A Time to Live, A Time to Die
From birth to death, the Indians of Long Island marked the passing stages of life
The Algonquian Indians of Long Island buried their dead with fanfare, exchanged gifts at weddings, partied at harvest time and held naming ceremonies for their children.
Although very little has been recorded by the Indians themselves about their social customs, there are accounts by observers that fill in the historical holes. When Samson Occum, a Mohegan from Connecticut, came to East Hampton to preach Christianity to the Montauketts in the 1760s, he found that old customs died hard. In one case, he described how children were not named until they had survived infancy.
``He [Occum] reported that several families often gathered together to hold a naming ceremony, which included dancing, feasting, and exchanges of gifts,'' historian John Strong writes in his book, ``The Algonquian Peoples of Long Island.''
``There were two different ways of announcing the names. Some families had each recipient of a gift stand and shout the name of the child three times; others called upon a few elders to speak the name.

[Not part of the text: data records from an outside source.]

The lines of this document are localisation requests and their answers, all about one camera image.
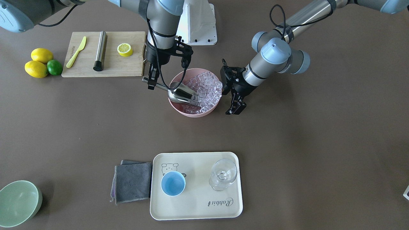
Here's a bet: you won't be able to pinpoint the green bowl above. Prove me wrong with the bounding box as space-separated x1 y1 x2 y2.
0 180 43 228

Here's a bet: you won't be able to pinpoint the stainless steel ice scoop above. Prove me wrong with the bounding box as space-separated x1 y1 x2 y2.
156 83 199 107

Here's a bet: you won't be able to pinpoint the yellow lemon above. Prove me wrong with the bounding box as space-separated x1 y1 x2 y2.
24 61 49 78
30 48 54 64

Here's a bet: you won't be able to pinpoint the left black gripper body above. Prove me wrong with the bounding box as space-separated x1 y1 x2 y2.
221 59 257 100

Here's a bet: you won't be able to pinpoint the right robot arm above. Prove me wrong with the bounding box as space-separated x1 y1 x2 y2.
1 0 193 90

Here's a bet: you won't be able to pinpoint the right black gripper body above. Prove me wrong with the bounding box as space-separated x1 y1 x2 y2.
145 35 193 68

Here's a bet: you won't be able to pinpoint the half lemon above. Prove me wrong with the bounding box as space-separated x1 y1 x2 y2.
117 43 133 57

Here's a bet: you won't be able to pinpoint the pink bowl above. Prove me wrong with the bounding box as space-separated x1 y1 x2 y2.
169 68 222 118

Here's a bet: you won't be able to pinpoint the clear wine glass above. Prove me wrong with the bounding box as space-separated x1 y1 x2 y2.
209 158 238 192

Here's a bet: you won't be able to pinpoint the green lime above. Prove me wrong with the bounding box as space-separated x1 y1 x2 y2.
46 59 63 76

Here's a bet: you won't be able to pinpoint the clear plastic ice cubes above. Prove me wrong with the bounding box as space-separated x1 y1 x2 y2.
182 71 222 115

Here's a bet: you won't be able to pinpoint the wooden cutting board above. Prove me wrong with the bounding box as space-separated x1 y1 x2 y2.
62 31 146 78

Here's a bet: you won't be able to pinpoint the yellow plastic knife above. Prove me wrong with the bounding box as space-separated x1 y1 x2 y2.
66 36 87 68

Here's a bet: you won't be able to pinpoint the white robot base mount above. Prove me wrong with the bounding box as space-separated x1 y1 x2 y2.
176 0 218 46

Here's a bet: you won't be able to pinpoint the cream serving tray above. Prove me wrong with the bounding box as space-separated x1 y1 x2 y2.
150 152 243 221

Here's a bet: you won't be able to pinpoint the grey folded cloth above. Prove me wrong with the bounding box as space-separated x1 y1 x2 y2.
111 159 152 205

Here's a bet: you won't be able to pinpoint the blue cup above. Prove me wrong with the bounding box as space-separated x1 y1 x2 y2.
161 171 186 196

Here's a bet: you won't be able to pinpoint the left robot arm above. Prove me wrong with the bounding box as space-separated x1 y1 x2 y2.
220 0 408 115

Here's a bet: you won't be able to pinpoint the steel muddler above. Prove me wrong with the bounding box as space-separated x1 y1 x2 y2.
93 31 108 72

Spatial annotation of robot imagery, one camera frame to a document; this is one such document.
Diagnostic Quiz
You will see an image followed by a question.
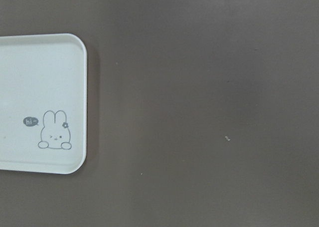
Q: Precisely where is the white rabbit tray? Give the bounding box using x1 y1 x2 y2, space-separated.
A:
0 33 87 174

``This name was only the first of several the child would have during his or her lifetime. It was a common practice to take on a new name in response to a dream or an unusual personal experience or accomplishment.''
Rites of passage were common among the Algonquians. Young people reaching their teenage years were singled out for special treatment -- sort of like a boy today having a bar mitzvah or confirmation. Boys were sent into the woods alone to hunt and endure hardships. Girls experiencing their first menstruation were sequestered in a special wigwam for several days and their hair was cut off.
Marriage appears to have been a particularly big deal among the Indians -- even though they didn't have catering halls for overpriced receptions. The father of a male child seeking to marry him off to a girl in his village presented animal gifts to the prospective bride's parents. If the parents agreed, they accepted the gifts.
``If there was an agreement,'' Strong, a professor at the Southampton Campus of Long Island University, writes, ``a great wedding feast was prepared by both sets of parents and their families for all of the friends and relatives.''
When adults married, it was much simpler. Basically, the partying was scaled back to include just the two families. But sometimes all ceremony was skipped and the man and woman chose to live together. In this case, the woman would come to the man's wigwam, and they would share a meal. Marriage was not always forever. According to Occum, divorce was commonplace.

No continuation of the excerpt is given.